Whilst at university, in order to avoid starvation, I resorted to taking a part-time telesales job. I had to suffer the indignity of cold-selling subscriptions to The Daily Telegraph. Whenever I spoke to someone in London, I had no chance of selling anything, as everyone simply replied ‘oh I get a paper for free on the tube’.
My heart would sink. A small part of it was the atrocious standard of journalism. I cringe every time I see space being filled with yet another ‘adorable’ animal picture story (it averages about four a day. I’ve counted). The Bollywood gossip column is another offender, which spends most of its word count explaining who said ‘stars’ are, rendering the ‘celebrity’ gossip utterly pointless. Or how about the human freakshow that is the ‘I was the overweight 40-something reading X-Men comics; you were the teenage blonde wearing a miniskirt. Drink?’ section?

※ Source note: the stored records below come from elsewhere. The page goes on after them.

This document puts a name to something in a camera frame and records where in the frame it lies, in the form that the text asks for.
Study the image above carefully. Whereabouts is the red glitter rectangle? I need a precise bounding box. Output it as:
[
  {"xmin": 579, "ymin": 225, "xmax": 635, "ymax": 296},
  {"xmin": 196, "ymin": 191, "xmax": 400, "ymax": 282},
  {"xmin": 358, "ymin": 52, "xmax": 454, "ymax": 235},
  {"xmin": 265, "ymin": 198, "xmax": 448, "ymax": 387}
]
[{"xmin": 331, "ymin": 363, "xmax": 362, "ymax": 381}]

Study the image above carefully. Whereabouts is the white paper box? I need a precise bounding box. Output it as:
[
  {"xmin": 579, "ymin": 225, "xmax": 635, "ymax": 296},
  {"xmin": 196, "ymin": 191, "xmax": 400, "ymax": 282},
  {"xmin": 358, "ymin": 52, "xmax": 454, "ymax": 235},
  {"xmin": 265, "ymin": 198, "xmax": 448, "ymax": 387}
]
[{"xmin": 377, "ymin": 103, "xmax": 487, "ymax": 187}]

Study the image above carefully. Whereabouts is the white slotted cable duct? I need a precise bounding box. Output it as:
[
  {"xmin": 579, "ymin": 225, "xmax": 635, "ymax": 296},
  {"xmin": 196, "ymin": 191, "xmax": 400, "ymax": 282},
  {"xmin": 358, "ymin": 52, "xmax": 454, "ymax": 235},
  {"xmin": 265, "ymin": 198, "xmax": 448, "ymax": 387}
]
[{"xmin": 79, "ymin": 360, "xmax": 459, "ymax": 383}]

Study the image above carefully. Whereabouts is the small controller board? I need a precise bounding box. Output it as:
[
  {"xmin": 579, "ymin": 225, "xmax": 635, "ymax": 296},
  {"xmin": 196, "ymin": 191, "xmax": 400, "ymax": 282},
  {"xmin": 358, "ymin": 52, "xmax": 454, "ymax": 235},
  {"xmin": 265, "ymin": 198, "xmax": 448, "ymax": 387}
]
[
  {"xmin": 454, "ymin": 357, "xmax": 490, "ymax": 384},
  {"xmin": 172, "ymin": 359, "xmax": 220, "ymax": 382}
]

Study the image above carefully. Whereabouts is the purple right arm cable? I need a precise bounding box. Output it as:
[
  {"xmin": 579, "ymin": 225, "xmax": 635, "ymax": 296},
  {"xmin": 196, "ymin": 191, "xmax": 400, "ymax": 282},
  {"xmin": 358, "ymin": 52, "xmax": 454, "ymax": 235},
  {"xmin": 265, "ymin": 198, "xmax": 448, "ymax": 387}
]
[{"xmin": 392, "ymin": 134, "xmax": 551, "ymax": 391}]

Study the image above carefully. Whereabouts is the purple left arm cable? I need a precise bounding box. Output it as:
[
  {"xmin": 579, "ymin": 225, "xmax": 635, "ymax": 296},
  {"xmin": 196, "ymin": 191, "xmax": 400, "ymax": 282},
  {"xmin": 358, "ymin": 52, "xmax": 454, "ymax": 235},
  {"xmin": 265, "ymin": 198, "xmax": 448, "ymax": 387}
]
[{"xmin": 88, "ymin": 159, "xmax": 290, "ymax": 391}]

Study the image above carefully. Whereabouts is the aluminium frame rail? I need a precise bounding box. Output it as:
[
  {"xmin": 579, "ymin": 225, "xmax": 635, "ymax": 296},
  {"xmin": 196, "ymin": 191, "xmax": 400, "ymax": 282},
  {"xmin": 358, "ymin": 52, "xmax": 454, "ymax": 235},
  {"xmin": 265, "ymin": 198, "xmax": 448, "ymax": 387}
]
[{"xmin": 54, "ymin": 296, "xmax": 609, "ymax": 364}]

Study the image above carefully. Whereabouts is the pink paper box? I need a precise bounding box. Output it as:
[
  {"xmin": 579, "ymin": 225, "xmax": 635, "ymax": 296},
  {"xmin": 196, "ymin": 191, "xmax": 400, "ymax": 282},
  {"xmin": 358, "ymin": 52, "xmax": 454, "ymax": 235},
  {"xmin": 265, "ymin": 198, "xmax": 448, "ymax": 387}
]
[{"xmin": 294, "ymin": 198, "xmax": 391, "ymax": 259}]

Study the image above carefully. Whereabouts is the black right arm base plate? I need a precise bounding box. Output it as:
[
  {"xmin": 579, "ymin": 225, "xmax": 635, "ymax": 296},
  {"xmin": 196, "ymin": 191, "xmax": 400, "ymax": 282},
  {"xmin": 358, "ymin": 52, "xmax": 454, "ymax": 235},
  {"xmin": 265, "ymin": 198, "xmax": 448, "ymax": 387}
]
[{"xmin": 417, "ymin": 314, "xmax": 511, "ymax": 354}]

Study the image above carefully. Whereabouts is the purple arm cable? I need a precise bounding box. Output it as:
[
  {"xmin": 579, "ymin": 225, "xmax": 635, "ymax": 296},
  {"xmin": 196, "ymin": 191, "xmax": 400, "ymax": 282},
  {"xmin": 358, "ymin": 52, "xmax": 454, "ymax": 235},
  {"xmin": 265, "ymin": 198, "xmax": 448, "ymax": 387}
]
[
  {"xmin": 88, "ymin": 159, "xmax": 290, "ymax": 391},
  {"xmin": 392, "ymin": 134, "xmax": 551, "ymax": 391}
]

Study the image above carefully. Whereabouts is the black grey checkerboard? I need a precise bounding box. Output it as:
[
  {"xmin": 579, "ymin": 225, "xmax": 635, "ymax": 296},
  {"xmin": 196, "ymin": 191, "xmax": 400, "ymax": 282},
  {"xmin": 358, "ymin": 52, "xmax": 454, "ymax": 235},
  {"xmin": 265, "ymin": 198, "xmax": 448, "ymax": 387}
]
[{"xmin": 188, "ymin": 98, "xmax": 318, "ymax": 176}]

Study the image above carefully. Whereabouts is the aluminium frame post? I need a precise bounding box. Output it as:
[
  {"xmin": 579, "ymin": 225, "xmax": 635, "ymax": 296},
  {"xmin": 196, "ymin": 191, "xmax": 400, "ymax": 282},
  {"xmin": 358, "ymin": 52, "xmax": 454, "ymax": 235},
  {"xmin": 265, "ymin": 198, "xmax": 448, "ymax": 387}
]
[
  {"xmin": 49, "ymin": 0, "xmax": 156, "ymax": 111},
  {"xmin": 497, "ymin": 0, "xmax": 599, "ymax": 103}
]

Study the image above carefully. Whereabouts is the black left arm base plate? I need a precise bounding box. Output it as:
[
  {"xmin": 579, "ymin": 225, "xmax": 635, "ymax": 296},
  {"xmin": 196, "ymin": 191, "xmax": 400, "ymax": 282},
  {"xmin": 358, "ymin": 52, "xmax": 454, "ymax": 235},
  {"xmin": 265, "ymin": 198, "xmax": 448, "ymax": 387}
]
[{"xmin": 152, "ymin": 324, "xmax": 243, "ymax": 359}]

Of course, if they annoy me, I should just bring a book. Which I do. But what worries me is that people never think to question the ‘facts’ being thrust into their hands. If you make the decision to buy The Daily Mail / The Guardian / The Daily Star you know you’re getting, respectively: wishy washy political correctness/ Nazi NIMBYism/tits. We all know how subjective the news is.
It’s the fact that the free papers are now an industry, as opposed to just a one-off, that scares me. This doesn’t happen in other cities. Brighton has its lonely Argus Lite, but no one takes it seriously. Yet in London rival vendors now fight each other off to force their wares into your hands. And because of that, you don’t feel the need to choose what you read. Editors who can afford the most eager vendors can put their own spin on the news. If you wanted to seriously, subconsciously influence the population of London all you would have to do is hand out a free paper with your fascist and/or communist propaganda next to paparazzi snaps of Peaches Geldolf.
Of course, I don’t really think there’s a conspiracy going own. The Illuminati isn’t brainwashing us on our commute home. Just think about what you are reading.